The Economist Intelligence Unit’s Inclusive Index Report of 2018 which was commissioned by Facebook, shows that out of the 86 countries assessed, Malawi is overall ranked 85th in the world, only one position ahead of the worst ranked country, Democratic Republic of Congo.

On position 83 out 86 Malawi has equally scored poorly on Internet availability which “examines the quality and breadth of available infrastructure required for access and levels of Internet usage.”

Malawi has also scored poorly on affordability, ranking 84 out of 86 in the world. The affordability category examines the cost of access to the Internet relative to income and the level of competition in the Internet marketplace.

Though still poor, Malawi is ranked 79 out of 86 on Relevant content—a slight improvement from the previous positions. Relevant content “measures the availability of news, finance, health, entertainment, and business information.

The report acknowledges that the definition of relevant content can be slippery; the types of content list above are common.
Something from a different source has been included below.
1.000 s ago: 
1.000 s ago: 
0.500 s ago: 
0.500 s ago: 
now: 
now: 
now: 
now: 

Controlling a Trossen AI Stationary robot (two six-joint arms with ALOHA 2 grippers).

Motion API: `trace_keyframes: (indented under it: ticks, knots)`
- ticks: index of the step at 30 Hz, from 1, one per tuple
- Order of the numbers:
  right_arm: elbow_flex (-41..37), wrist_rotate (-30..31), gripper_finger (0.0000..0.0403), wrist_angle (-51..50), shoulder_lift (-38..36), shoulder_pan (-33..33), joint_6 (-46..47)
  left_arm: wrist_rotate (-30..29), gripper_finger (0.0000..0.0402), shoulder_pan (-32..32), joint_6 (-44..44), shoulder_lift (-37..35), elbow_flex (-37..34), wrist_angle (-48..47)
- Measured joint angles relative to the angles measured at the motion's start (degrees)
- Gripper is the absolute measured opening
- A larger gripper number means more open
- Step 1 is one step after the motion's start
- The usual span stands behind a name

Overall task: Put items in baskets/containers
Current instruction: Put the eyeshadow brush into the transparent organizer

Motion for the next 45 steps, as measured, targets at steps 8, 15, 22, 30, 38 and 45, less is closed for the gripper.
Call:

Overall, Malawi has performed well on Internet Readiness. Readiness “examines the capacity to access the Internet, including skills, cultural acceptance, and supporting policy.” Under readiness other issues measured are literacy—to assess the preparedness to use the Internet; trust and safety, this measures Internet safety and cultural acceptance of the Internet. It also measures policy, to assess the existence of national strategies that promote the safe and widespread use of the Internet.

Looking at how these respective measures have been ranked, one thing that becomes clear is that Malawians are ready to embrace the Internet, both culturally and capability wise. This is why Internet readiness has ranked much higher than Internet affordability and availability. The problem is that not many Malawians can afford the cost of the Internet which is among the highest in the world for a country with one of the lowest per capita income in the world.

In 2015 the BBC reported on International Telecommunication Union which established the extent of cost of Internet in Malawi. The report indicated that on average Malawians use more than $12 a month on mobile phones. The report observed that this is more than half of what an ordinary Malawian earns in a month.

Of course, the report is on mobile phones in general but the reality is that in Malawi, like the rest of the continent, we cannot discuss Internet accessibility and affordability without considering the mobile accessibility. Mobile connectivity is by far the primary form of Internet accessibility in African countries.

A 2012 OSISA/ Wits University report pointed out that there is a clear need for Malawi government to reduce taxes for ICT products so as to enhance universal access. The report made this point “considering the harsh economic climate of Malawi and the already exorbitant costs of ICT services as a result of a poor electrical infrastructure and landlocked geography, regulatory taxes present an unwelcome addition to rising costs.”

The report further noted that Malawi Communication Regulatory Authority’s (Macra) policy taxes are largely responsible for the high tariff rates on mobile phones and SMs. “Furthermore, the taxes imposed on ISPs monthly and annually have subsequent effects on end-user costs, exacerbating the situation,” said the report while recommending that “license fees and taxes should be revisited and amounts settled should be prioritised according to a universal access motto.”

Freedom House’s Freedom of the Net 2017 reported the same observation that in large part, Malawi’s ICT sector is choked by heavy government taxes on the industry. This include “a 17.5% VAT on mobile phones and services, a 16.5% VAT on internet services and an additional 10% excise duty on mobile phone text messages and internet data transfers.” All this adds up to 44% duty on Internet and mobile phone access in the country.

Ultimately, it should not come as a surprise that the majority of Malawians are priced out of the Internet and other ICT provisions, which in this day and age should not be seen as luxury because Internet provides essential tools for socioeconomic development as well public participation and contribution to issues of public interest including democratic processes. As the Inclusive Internet Index puts it, “Internet access is a necessary condition for inclusion, even if it is not sufficient to guarantee it.”